This frog is quite photogenic, due to its large size, brilliant colors, and interesting behavior. With a body length of about 80–100 mm (males are smaller than females), it is one of the largest species of Rhacophorus. Its eardrums are large, as well as its eyes, which feature horizontal pupils. Its limbs are very long, and its fingers and toes are webbed right to the tips.

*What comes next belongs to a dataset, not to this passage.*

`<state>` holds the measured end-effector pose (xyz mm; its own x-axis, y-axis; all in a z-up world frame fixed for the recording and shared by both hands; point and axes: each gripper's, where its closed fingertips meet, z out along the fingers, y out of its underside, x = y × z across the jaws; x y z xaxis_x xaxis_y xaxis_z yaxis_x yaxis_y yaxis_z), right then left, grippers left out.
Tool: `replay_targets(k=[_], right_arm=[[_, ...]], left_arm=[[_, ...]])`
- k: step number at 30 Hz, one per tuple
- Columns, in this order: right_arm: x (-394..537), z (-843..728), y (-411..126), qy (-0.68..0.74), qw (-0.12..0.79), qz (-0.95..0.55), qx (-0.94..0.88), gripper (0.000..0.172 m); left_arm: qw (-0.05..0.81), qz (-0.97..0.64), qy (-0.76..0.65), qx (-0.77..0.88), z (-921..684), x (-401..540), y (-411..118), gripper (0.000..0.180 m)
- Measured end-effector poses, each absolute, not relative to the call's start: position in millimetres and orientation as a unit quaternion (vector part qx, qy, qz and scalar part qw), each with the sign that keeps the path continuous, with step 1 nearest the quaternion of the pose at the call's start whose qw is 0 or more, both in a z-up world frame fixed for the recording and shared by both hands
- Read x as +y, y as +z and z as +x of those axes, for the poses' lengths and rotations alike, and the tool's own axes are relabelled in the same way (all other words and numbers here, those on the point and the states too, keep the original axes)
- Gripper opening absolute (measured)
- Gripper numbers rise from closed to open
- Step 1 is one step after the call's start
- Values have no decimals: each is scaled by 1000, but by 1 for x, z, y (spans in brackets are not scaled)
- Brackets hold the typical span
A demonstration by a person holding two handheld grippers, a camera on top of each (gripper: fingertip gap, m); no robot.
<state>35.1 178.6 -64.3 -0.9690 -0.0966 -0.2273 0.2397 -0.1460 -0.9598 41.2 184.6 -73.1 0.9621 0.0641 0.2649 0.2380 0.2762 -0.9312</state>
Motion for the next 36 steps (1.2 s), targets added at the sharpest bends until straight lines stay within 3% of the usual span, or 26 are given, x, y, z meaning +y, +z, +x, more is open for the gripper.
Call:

Together with a fringe of skin stretching between the limbs, this flying frog can parachute to the forest floor from high in the trees where it is normally found.

Its back is bright shiny green, and the underside is white to pale yellow. The upper sides of the inside toes, as well as the outer parts of the toe and finger webbing, are brilliant yellow. The base of the webs and one flank spot per side are jet black. Overall, this frog looks much like the green flying frog (R. reinwardtii) and R. kio, which even if full grown do not reach the size of Wallace's flying frog, though, and have more orange web fringes.

They live almost exclusively in the trees, descending only to mate and lay eggs. They can leap and "fly" from tree to tree or to bushes. When threatened or in search of prey, they will leap from a branch and splay their four webbed feet. They utilize their patagia, membranes between their toes and loose skin flaps on their sides, to catch the air as they fall, helping them to glide, sometimes 50 ft or more, to a neighboring tree branch or even all the way to the ground. They also have oversized toe pads to help them land softly and stick to tree trunks. They survive mainly on insects, but have been known to consume toads and small birds. The species is known to fall prey to tree climbing snakes.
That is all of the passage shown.